Where the string "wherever" appears in a line of the data, show that line.
··· MATERIAL SHOWN ···
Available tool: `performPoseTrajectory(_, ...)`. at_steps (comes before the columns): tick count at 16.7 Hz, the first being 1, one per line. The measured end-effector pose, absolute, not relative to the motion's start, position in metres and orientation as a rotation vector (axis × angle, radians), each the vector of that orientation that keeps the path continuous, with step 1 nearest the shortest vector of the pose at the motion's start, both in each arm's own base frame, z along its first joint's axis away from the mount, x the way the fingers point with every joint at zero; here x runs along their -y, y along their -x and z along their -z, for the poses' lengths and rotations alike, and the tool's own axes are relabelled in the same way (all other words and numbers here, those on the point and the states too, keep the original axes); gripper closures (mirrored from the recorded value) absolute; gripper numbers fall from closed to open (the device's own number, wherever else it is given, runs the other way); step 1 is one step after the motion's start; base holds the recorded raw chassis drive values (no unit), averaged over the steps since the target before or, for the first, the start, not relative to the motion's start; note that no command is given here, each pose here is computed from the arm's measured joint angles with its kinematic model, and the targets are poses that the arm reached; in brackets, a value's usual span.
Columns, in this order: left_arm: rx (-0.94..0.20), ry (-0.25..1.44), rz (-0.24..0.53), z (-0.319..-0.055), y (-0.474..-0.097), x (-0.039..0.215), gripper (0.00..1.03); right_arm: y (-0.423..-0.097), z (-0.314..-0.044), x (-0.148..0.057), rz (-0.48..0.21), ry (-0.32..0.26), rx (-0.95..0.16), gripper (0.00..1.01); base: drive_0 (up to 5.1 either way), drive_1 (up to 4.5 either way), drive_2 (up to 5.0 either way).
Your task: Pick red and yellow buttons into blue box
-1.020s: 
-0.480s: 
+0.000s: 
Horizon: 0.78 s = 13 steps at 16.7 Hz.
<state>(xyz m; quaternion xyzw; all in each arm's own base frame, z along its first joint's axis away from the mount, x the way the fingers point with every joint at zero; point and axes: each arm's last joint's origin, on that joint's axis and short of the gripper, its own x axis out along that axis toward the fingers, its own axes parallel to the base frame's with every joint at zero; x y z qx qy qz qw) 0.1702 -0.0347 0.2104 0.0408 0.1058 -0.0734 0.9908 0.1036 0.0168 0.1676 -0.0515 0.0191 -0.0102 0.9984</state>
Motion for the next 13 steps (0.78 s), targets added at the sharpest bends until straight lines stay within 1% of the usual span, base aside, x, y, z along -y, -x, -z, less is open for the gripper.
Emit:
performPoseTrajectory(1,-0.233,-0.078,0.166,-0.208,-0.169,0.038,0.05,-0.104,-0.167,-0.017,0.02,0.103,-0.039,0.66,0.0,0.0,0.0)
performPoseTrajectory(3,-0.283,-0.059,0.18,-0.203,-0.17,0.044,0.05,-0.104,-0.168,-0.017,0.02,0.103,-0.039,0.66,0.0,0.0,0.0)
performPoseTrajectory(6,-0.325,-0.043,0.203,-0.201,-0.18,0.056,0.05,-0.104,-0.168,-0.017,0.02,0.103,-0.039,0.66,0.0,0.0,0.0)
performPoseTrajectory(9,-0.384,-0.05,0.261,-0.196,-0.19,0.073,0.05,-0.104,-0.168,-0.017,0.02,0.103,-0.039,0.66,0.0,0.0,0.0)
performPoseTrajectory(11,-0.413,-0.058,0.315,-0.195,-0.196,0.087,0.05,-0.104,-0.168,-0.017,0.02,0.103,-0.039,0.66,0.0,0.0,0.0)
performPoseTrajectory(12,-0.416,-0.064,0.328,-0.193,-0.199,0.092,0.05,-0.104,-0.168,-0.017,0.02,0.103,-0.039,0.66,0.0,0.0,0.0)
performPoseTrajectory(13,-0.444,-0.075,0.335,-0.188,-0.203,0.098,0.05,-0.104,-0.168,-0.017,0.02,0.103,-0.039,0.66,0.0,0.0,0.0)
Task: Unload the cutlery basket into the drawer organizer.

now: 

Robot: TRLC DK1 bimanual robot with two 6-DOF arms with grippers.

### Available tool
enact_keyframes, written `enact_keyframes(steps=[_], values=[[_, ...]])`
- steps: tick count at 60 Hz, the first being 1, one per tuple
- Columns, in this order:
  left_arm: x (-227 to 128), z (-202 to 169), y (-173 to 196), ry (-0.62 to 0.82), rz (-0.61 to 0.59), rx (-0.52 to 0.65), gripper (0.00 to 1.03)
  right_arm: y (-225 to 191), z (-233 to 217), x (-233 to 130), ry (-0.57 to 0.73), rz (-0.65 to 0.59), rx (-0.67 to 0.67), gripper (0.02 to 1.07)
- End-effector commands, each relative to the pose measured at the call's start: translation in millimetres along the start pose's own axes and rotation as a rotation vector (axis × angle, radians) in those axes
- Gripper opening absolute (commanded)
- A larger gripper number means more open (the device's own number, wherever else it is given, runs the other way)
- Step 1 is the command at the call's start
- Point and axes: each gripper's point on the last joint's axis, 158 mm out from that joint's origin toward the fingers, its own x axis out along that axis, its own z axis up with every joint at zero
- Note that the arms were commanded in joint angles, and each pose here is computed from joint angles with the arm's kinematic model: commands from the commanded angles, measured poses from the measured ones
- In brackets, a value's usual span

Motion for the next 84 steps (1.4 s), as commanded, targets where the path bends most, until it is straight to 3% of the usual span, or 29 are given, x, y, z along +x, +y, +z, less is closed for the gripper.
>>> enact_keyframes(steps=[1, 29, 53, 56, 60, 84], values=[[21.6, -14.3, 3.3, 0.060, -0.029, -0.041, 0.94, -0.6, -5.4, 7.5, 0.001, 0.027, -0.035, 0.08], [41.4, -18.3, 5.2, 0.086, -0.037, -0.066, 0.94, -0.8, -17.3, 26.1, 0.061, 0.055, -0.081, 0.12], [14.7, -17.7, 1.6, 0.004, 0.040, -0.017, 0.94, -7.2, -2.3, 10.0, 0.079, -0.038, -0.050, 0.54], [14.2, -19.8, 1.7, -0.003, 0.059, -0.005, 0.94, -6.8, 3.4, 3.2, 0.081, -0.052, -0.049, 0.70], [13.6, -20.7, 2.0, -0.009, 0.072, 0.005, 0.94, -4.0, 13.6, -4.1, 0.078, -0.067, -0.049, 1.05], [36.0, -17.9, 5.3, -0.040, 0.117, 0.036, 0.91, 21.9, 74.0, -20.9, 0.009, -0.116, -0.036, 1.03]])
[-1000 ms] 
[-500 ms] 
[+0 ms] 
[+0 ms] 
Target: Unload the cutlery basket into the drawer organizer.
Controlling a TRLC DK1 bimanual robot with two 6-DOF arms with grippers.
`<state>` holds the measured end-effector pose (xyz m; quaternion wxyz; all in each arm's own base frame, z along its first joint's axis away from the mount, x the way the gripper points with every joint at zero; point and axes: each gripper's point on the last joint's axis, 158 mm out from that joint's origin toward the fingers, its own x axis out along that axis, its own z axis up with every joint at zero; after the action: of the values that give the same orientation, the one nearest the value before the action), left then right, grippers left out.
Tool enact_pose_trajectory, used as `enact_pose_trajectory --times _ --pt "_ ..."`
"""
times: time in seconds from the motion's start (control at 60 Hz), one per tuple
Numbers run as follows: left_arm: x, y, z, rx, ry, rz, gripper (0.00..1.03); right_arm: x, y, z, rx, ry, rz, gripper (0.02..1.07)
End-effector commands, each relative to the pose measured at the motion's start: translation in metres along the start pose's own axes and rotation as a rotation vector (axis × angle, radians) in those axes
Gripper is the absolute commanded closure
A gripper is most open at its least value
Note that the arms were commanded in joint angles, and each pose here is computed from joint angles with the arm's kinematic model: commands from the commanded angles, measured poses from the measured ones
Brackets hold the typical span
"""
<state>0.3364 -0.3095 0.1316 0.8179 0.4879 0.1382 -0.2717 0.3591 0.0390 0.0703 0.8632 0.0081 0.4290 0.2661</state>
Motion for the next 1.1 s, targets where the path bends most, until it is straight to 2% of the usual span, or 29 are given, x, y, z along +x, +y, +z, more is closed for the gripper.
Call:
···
» **EXERCISE RESULT**:
Available tool: `performPoseTrajectory(_, ...)`. at_steps (comes before the columns): tick count at 16.7 Hz, the first being 1, one per line. The measured end-effector pose, absolute, not relative to the motion's start, position in metres and orientation as a rotation vector (axis × angle, radians), each the vector of that orientation that keeps the path continuous, with step 1 nearest the shortest vector of the pose at the motion's start, both in each arm's own base frame, z along its first joint's axis away from the mount, x the way the fingers point with every joint at zero; here x runs along their -y, y along their -x and z along their -z, for the poses' lengths and rotations alike, and the tool's own axes are relabelled in the same way (all other words and numbers here, those on the point and the states too, keep the original axes); gripper closures (mirrored from the recorded value) absolute; gripper numbers fall from closed to open (the device's own number, wherever else it is given, runs the other way); step 1 is one step after the motion's start; base holds the recorded raw chassis drive values (no unit), averaged over the steps since the target before or, for the first, the start, not relative to the motion's start; note that no command is given here, each pose here is computed from the arm's measured joint angles with its kinematic model, and the targets are poses that the arm reached; in brackets, a value's usual span.
- A larger gripper number means more open (the device's own number, wherever else it is given, runs the other way)

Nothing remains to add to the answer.